PROBLEM TO WORK ON:
Output each record verbatim, with pictures left out.

Stored data entries:
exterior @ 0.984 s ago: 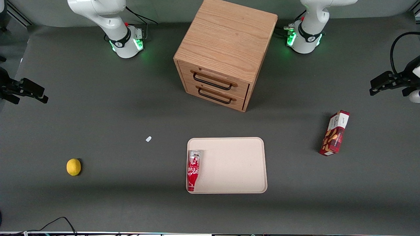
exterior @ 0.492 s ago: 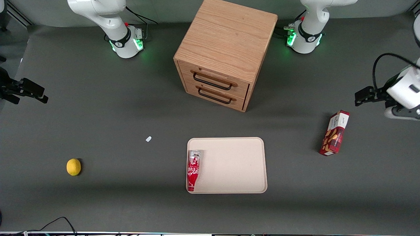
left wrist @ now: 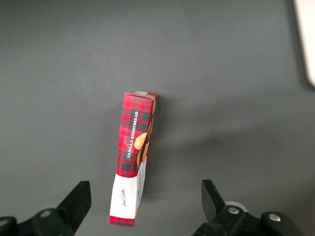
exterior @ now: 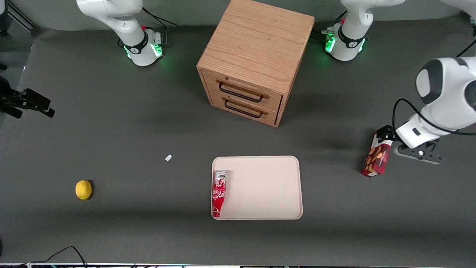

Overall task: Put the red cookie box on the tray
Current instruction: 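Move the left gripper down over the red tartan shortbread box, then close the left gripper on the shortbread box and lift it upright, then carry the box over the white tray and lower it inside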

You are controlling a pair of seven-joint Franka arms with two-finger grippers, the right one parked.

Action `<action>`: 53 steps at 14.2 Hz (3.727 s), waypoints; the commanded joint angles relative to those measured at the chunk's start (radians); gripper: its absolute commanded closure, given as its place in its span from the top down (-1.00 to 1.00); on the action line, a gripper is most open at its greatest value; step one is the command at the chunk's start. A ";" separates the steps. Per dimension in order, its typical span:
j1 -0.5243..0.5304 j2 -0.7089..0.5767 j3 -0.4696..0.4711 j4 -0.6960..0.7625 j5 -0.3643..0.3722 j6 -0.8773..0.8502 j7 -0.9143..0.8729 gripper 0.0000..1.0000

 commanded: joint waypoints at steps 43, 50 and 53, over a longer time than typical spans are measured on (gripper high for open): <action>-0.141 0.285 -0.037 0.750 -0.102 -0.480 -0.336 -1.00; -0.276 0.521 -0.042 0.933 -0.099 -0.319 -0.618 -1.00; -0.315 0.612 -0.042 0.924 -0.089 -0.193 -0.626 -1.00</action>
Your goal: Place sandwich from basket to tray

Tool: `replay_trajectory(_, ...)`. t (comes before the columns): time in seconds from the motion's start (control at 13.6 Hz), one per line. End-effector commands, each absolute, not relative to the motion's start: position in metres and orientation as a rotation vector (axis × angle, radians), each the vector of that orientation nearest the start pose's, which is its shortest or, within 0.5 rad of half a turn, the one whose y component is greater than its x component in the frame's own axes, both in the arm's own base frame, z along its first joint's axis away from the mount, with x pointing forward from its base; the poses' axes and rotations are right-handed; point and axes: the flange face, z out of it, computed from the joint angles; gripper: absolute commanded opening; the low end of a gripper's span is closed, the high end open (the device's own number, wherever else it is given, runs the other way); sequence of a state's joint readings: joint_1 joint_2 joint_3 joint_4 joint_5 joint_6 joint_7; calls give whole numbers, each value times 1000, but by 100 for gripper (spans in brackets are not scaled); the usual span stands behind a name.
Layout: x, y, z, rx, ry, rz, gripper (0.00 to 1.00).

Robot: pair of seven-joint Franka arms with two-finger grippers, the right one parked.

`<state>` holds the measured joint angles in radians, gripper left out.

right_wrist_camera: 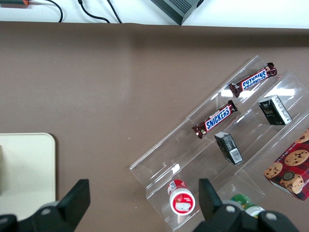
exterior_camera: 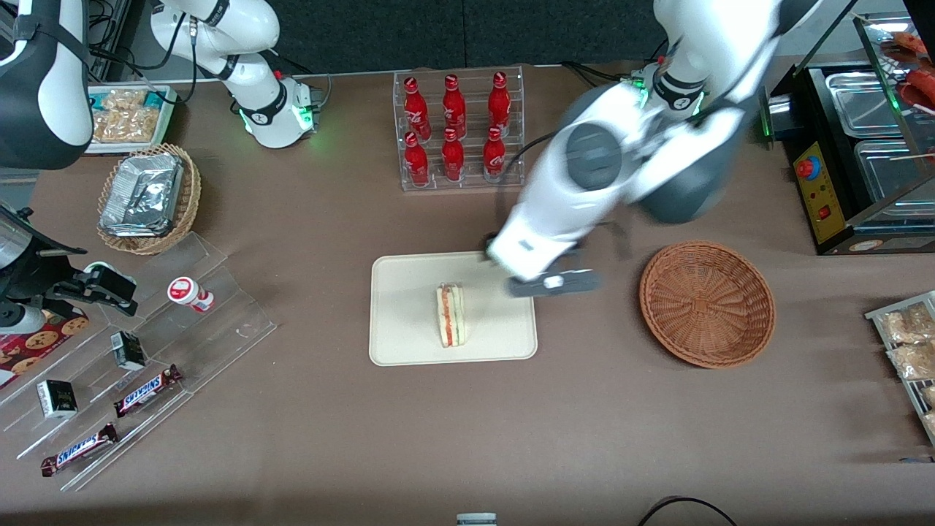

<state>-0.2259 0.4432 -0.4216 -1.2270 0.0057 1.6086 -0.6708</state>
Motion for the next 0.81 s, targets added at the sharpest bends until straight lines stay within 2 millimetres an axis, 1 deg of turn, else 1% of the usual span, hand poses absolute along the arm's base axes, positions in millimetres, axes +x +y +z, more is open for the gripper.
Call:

TASK OUTPUT:
exterior @ 0.984 s ago: 
exterior @ 0.492 s ago: 
left wrist @ now: 
exterior @ now: 

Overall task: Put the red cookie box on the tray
Current instruction: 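Move the left gripper down over the red tartan shortbread box, then close the left gripper on the shortbread box and lift it upright, then carry the box over the white tray and lower it inside
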
You are controlling a pair of seven-joint Franka arms with two-finger grippers, the right one parked.

Action `<action>`: 53 steps at 14.2 Hz (3.727 s), waypoints; the commanded joint angles relative to those measured at the chunk's start (radians); gripper: its absolute commanded closure, given as its place in its span from the top down (-1.00 to 1.00); on the action line, a gripper is most open at its greatest value; step one is the command at the chunk's start. A ";" separates the steps. Per dimension in order, its typical span:
j1 -0.5243..0.5304 j2 -0.7089..0.5767 j3 -0.4696..0.4711 j4 -0.6960..0.7625 j5 -0.3643..0.3722 j6 -0.8773..0.8502 j7 -0.9143..0.8729 gripper 0.0000..1.0000

 commanded: joint waypoints at steps 43, 50 and 53, over a longer time than typical spans are measured on (gripper high for open): <action>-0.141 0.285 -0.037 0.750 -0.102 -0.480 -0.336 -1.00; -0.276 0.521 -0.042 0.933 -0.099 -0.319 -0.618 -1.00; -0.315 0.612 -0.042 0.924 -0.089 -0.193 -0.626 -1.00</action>
Your goal: Place sandwich from basket to tray

Tool: `replay_trajectory(_, ...)`. t (comes before the columns): time in seconds from the motion's start (control at 13.6 Hz), one per line. End-effector commands, each absolute, not relative to the motion's start: position in metres and orientation as a rotation vector (axis × angle, radians), each the vector of that orientation nearest the start pose's, which is its shortest or, within 0.5 rad of half a turn, the one whose y component is greater than its x component in the frame's own axes, both in the arm's own base frame, z along its first joint's axis away from the mount, with x pointing forward from its base; the poses' axes and rotations are right-handed; point and axes: the flange face, z out of it, computed from the joint angles; gripper: absolute commanded opening; the low end of a gripper's span is closed, the high end open (the device's own number, wherever else it is given, runs the other way); sequence of a state's joint readings: joint_1 joint_2 joint_3 joint_4 joint_5 joint_6 joint_7; calls give whole numbers, each value times 1000, but by 100 for gripper (spans in brackets are not scaled); the usual span stands behind a name.
Layout: x, y, z, rx, ry, rz, gripper (0.00 to 1.00).

Robot: pair of seven-joint Franka arms with two-finger grippers, the right one parked.

`<state>` holds the measured joint angles in radians, gripper left out.

right_wrist_camera: 
exterior_camera: 

<state>-0.2259 0.4432 -0.4216 -1.2270 0.0057 1.6086 -0.6708</state>
Motion for the next 0.81 s, targets added at the sharpest bends until straight lines stay within 2 millimetres an axis, 1 deg of turn, else 1% of the usual span, hand poses absolute along the arm's base axes, positions in millimetres, axes +x +y +z, more is open for the gripper.
Call:

The response to this exercise is complete.